Mari menyadari bahwa banyak orang Kristen yang sepertinya menyembah Tuhan, tetapi sebenarnya sedang memanfaatkan Tuhan. Banyak orang Kristen melakukan kehidupan kerohanian dengan tekun, tetapi tujuannya bukan untuk Tuhan, melainkan untuk mendapatkan berkat (keuntungan) materi. Jangan sampai Tuhan itu hanya kita jadikan perantara, berada di antara kita dan Mamon. Untuk mendapatkan Mamon, tanpa sadar banyak orang memanfaatkan Tuhan. Orang-orang berusaha untuk “membohongi” Tuhan, meskipun mereka sebenarnya sadar bahwa Tuhan tidak bisa dipermainkan. Tetapi itu tetap dilakukan, demi mendapatkan cuan. Inilah yang mengakibatkan kekhawatiran masih terus melekat di hati kita.

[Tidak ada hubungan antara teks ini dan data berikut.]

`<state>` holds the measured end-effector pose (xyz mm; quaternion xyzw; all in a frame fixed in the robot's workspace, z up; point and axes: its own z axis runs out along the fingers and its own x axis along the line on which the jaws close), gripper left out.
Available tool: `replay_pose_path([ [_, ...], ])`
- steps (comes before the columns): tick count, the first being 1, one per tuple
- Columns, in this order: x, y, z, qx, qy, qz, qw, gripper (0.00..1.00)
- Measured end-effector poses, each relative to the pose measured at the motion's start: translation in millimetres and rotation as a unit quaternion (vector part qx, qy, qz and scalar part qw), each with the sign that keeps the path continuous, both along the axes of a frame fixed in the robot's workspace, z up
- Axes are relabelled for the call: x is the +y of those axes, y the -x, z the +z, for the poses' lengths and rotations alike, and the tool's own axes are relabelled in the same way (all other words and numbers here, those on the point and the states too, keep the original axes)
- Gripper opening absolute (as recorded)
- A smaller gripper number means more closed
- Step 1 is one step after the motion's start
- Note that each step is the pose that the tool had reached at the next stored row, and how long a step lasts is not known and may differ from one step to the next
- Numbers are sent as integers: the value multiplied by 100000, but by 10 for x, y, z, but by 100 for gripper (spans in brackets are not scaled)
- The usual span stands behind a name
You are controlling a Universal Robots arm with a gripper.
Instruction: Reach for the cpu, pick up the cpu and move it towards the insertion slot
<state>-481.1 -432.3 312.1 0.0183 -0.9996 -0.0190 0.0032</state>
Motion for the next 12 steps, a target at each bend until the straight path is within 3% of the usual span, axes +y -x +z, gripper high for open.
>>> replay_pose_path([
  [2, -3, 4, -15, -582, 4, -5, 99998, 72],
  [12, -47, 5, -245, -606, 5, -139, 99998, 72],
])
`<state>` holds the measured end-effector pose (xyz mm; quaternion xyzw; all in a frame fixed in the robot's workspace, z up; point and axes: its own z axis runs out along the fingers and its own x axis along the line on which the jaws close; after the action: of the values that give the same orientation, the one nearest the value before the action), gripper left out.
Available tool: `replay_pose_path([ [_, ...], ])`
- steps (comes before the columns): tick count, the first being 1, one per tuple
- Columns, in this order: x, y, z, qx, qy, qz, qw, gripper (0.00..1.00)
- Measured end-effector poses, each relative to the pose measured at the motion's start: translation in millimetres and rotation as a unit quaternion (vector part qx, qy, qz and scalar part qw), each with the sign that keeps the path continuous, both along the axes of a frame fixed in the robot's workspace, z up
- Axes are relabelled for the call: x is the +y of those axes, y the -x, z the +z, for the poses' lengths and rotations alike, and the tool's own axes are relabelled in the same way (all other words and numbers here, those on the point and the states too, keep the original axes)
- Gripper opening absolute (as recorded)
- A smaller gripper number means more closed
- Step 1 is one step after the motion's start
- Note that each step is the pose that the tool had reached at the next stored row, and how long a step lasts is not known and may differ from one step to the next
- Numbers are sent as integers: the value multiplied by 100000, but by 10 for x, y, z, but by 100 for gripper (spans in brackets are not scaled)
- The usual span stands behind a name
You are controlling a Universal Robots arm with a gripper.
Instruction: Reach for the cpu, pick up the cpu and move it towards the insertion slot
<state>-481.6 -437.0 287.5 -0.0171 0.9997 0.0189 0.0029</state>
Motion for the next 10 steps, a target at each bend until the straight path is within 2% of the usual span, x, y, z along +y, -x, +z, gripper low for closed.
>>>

Supaya bisa merdeka dari kekhawatiran maka kita harus fokus kepada Tuhan. Di ayat 26, Tuhan menggeser fokus dari Mamon kepada Bapa dengan menggunakan ilustrasi burung-burung yang sering mereka lihat. Bukan berarti burung-burung itu tidak berusaha untuk mendapatkan makanan. Tuhan sudah menyediakan makanan bagi burung, tinggal mereka mencari secukupnya. Ada bagian yang sudah Tuhan kerjakan, ada bagian yang burung kerjakan. Tahap yang kedua supaya merdeka dari kekhawatiran adalah mencari kerajaan Allah dan kebenarannya (ayat 33). Di dalam kerajaan Allah, ada nilai-nilai dan ketetapan Tuhan. Kita bisa mulai belajar untuk melakukan itu semua di dalam setiap sisi hidup kita, maka kita akan terbiasa untuk hidup dalam kerajaan Tuhan, bukan dalam kerajaan dunia. Kita mulai belaja untuk menjadi warga kerajaan Allah yang taat dan menghormati Tuhan.
Jika sudah menerapkan itu semua, maka semuanya (makanan, minuman dan pakaian – ayat 25) akan ditambahkan kepada kita. Tetapi ingat bahwa ini bukan tujuan utama. Jika ini menjadi tujuan utama, maka kita sedang mempermainkan Tuhan. Kelimpahan materi bisa diberikan kepada kita, tetapi pola pikir kita sudah berubah, karena uang bukan menjadi tujuan utama kita lagi. Kelimpahan itu bisa juga tidak berwujud materi, tetapi sukacita dan kedamaian. Supaya tidak khawatir, maka kita harus melepaskan Mamon dari tujuan hidup kita. Kita perlu Mamon, tetapi jangan sampai menjadi tujuan hidup atau menjadi dewa.